> **YOUR INSTRUCTIONS**: Copy the data below exactly.

> **PROVIDED ENTRIES**:
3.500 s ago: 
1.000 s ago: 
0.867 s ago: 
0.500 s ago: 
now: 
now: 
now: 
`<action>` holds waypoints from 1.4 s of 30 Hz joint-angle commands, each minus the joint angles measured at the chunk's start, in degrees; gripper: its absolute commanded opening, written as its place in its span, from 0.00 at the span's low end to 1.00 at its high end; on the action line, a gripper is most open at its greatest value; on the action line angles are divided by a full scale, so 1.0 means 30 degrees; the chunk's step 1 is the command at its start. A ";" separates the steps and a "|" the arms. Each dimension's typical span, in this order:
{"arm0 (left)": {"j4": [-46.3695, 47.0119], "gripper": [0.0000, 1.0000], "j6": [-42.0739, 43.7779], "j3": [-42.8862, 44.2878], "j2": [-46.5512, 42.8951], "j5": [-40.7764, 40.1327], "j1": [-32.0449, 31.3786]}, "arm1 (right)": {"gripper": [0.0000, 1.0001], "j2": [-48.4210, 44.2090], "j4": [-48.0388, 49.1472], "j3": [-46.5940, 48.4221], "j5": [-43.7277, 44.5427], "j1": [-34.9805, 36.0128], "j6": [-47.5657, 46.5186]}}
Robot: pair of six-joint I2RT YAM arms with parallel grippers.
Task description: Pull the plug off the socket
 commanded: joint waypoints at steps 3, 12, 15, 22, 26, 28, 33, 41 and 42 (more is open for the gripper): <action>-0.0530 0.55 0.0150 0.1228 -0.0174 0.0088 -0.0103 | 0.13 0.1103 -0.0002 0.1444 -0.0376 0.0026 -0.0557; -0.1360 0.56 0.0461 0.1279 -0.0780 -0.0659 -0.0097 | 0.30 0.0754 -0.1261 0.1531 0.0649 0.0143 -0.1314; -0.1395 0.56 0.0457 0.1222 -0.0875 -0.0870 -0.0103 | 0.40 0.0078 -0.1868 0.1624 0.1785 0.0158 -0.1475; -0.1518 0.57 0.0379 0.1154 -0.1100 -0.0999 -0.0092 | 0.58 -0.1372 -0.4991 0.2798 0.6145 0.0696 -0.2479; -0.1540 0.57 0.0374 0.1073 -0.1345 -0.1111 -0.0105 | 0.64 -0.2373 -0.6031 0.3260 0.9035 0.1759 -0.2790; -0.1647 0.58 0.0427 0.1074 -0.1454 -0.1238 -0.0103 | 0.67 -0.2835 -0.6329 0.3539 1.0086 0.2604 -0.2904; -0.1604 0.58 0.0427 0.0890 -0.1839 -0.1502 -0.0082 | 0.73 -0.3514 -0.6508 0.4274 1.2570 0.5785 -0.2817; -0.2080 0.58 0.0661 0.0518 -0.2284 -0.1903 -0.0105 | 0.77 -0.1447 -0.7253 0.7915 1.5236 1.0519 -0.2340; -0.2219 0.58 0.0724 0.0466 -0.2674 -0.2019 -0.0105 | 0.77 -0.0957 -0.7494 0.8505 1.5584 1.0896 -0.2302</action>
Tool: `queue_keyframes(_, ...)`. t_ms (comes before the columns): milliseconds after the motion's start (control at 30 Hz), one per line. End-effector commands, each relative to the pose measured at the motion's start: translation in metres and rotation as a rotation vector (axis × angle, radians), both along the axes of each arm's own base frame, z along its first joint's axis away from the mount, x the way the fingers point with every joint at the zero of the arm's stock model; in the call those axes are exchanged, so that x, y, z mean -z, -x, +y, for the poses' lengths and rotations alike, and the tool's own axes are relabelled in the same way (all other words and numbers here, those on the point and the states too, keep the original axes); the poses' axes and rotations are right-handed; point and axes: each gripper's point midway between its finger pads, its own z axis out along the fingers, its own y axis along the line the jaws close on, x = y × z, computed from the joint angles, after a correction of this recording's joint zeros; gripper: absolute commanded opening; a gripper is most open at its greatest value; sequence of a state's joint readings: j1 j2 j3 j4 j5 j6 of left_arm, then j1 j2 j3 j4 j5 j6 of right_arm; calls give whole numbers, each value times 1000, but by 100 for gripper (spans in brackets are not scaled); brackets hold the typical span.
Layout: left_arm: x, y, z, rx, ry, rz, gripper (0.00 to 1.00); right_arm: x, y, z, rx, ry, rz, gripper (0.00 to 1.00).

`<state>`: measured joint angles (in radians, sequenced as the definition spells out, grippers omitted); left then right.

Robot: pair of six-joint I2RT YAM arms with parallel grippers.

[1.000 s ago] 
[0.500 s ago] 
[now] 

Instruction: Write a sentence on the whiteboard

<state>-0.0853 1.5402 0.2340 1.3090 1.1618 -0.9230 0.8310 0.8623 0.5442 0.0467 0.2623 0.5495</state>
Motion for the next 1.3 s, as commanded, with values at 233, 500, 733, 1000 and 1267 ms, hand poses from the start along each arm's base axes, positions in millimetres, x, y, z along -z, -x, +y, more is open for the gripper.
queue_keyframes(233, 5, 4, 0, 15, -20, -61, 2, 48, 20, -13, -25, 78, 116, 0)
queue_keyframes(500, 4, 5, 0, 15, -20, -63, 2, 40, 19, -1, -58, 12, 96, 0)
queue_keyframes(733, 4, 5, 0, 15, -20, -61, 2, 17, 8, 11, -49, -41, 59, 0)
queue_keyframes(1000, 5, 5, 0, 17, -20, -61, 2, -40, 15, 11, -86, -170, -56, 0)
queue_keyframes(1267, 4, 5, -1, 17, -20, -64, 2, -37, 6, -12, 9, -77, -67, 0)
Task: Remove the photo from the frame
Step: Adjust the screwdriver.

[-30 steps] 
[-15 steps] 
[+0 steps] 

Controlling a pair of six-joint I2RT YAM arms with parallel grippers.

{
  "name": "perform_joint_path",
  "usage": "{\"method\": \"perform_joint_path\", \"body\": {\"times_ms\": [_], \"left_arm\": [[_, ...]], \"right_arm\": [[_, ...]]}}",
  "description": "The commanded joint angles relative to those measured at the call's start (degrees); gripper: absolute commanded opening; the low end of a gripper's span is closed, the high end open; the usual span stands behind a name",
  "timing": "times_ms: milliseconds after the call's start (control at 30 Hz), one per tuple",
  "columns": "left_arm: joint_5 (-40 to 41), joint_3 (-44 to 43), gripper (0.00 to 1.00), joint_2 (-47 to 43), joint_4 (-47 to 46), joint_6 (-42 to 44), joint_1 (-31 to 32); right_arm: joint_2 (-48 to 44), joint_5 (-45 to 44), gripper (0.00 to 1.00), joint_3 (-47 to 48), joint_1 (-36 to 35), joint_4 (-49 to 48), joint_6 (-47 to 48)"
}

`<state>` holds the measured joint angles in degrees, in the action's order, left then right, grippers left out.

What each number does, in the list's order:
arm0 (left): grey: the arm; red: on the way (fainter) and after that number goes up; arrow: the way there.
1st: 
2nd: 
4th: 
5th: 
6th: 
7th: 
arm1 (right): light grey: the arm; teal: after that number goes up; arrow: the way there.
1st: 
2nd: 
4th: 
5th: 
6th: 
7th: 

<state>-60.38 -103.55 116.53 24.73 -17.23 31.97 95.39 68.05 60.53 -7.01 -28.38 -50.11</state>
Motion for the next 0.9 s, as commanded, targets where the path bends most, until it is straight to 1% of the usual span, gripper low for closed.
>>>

> **SOLVED EXERCISE**:
3.500 s ago: 
1.000 s ago: 
0.867 s ago: 
0.500 s ago: 
now: 
now: 
now: 
`<action>` holds waypoints from 1.4 s of 30 Hz joint-angle commands, each minus the joint angles measured at the chunk's start, in degrees; gripper: its absolute commanded opening, written as its place in its span, from 0.00 at the span's low end to 1.00 at its high end; on the action line, a gripper is most open at its greatest value; on the action line angles are divided by a full scale, so 1.0 means 30 degrees; the chunk's step 1 is the command at its start. A ";" separates the steps and a "|" the arms. Each dimension's typical span, in this order:
{"arm0 (left)": {"j4": [-46.3695, 47.0119], "gripper": [0.0000, 1.0000], "j6": [-42.0739, 43.7779], "j3": [-42.8862, 44.2878], "j2": [-46.5512, 42.8951], "j5": [-40.7764, 40.1327], "j1": [-32.0449, 31.3786]}, "arm1 (right)": {"gripper": [0.0000, 1.0001], "j2": [-48.4210, 44.2090], "j4": [-48.0388, 49.1472], "j3": [-46.5940, 48.4221], "j5": [-43.7277, 44.5427], "j1": [-34.9805, 36.0128], "j6": [-47.5657, 46.5186]}}
Robot: pair of six-joint I2RT YAM arms with parallel grippers.
Task description: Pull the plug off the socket
 commanded: joint waypoints at steps 3, 12, 15, 22, 26, 28, 33, 41 and 42 (more is open for the gripper): <action>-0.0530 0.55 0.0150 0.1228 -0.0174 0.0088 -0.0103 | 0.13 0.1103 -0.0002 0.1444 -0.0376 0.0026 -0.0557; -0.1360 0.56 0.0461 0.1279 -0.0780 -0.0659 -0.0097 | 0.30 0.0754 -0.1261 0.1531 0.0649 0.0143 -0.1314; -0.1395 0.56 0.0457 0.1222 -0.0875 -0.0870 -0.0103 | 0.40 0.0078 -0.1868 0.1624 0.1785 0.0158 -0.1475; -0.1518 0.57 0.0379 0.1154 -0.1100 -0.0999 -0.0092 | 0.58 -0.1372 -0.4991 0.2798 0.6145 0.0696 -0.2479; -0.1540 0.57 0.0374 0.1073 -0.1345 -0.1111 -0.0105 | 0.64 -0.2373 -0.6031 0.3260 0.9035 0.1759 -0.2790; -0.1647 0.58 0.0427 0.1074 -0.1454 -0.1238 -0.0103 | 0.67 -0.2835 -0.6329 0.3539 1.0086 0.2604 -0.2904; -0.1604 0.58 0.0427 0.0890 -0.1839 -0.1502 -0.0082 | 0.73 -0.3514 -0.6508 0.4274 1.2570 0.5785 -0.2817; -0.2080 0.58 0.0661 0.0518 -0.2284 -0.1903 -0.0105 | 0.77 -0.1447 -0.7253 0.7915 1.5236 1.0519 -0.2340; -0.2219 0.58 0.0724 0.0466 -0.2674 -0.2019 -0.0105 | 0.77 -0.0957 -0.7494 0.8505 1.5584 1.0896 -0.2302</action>
Tool: `queue_keyframes(_, ...)`. t_ms (comes before the columns): milliseconds after the motion's start (control at 30 Hz), one per line. End-effector commands, each relative to the pose measured at the motion's start: translation in metres and rotation as a rotation vector (axis × angle, radians), both along the axes of each arm's own base frame, z along its first joint's axis away from the mount, x the way the fingers point with every joint at the zero of the arm's stock model; in the call those axes are exchanged, so that x, y, z mean -z, -x, +y, for the poses' lengths and rotations alike, and the tool's own axes are relabelled in the same way (all other words and numbers here, those on the point and the states too, keep the original axes); the poses' axes and rotations are right-handed; point and axes: each gripper's point midway between its finger pads, its own z axis out along the fingers, its own y axis along the line the jaws close on, x = y × z, computed from the joint angles, after a correction of this recording's joint zeros; gripper: absolute commanded opening; a gripper is most open at its greatest value; sequence of a state's joint readings: j1 j2 j3 j4 j5 j6 of left_arm, then j1 j2 j3 j4 j5 j6 of right_arm; calls give whole numbers, each value times 1000, but by 100 for gripper (spans in brackets are not scaled); brackets hold the typical span.
Layout: left_arm: x, y, z, rx, ry, rz, gripper (0.00 to 1.00); right_arm: x, y, z, rx, ry, rz, gripper (0.00 to 1.00).

`<state>`: measured joint angles (in radians, sequenced as the definition spells out, grippers omitted); left then right.

Robot: pair of six-joint I2RT YAM arms with parallel grippers.

[1.000 s ago] 
[0.500 s ago] 
[now] 

Instruction: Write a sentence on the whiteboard

<state>-0.0853 1.5402 0.2340 1.3090 1.1618 -0.9230 0.8310 0.8623 0.5442 0.0467 0.2623 0.5495</state>
Motion for the next 1.3 s, as commanded, with values at 233, 500, 733, 1000 and 1267 ms, hand poses from the start along each arm's base axes, positions in millimetres, x, y, z along -z, -x, +y, more is open for the gripper.
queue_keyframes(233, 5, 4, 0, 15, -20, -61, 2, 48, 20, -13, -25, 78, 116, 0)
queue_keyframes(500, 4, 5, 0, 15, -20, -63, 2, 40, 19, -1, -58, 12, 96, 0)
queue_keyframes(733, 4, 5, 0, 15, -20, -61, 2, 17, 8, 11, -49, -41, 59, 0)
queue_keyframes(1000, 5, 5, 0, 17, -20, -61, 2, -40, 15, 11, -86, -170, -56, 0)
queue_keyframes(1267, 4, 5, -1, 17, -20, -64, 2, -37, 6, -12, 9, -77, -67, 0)
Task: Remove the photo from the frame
Step: Adjust the screwdriver.

[-30 steps] 
[-15 steps] 
[+0 steps] 

Controlling a pair of six-joint I2RT YAM arms with parallel grippers.

{
  "name": "perform_joint_path",
  "usage": "{\"method\": \"perform_joint_path\", \"body\": {\"times_ms\": [_], \"left_arm\": [[_, ...]], \"right_arm\": [[_, ...]]}}",
  "description": "The commanded joint angles relative to those measured at the call's start (degrees); gripper: absolute commanded opening; the low end of a gripper's span is closed, the high end open; the usual span stands behind a name",
  "timing": "times_ms: milliseconds after the call's start (control at 30 Hz), one per tuple",
  "columns": "left_arm: joint_5 (-40 to 41), joint_3 (-44 to 43), gripper (0.00 to 1.00), joint_2 (-47 to 43), joint_4 (-47 to 46), joint_6 (-42 to 44), joint_1 (-31 to 32); right_arm: joint_2 (-48 to 44), joint_5 (-45 to 44), gripper (0.00 to 1.00), joint_3 (-47 to 48), joint_1 (-36 to 35), joint_4 (-49 to 48), joint_6 (-47 to 48)"
}

`<state>` holds the measured joint angles in degrees, in the action's order, left then right, grippers left out.

What each number does, in the list's order:
arm0 (left): grey: the arm; red: on the way (fainter) and after that number goes up; arrow: the way there.
1st: 
2nd: 
4th: 
5th: 
6th: 
7th: 
arm1 (right): light grey: the arm; teal: after that number goes up; arrow: the way there.
1st: 
2nd: 
4th: 
5th: 
6th: 
7th: 

<state>-60.38 -103.55 116.53 24.73 -17.23 31.97 95.39 68.05 60.53 -7.01 -28.38 -50.11</state>
Motion for the next 0.9 s, as commanded, targets where the path bends most, until it is straight to 1% of the usual span, gripper low for closed.
>>>

No further work remains on the exercise.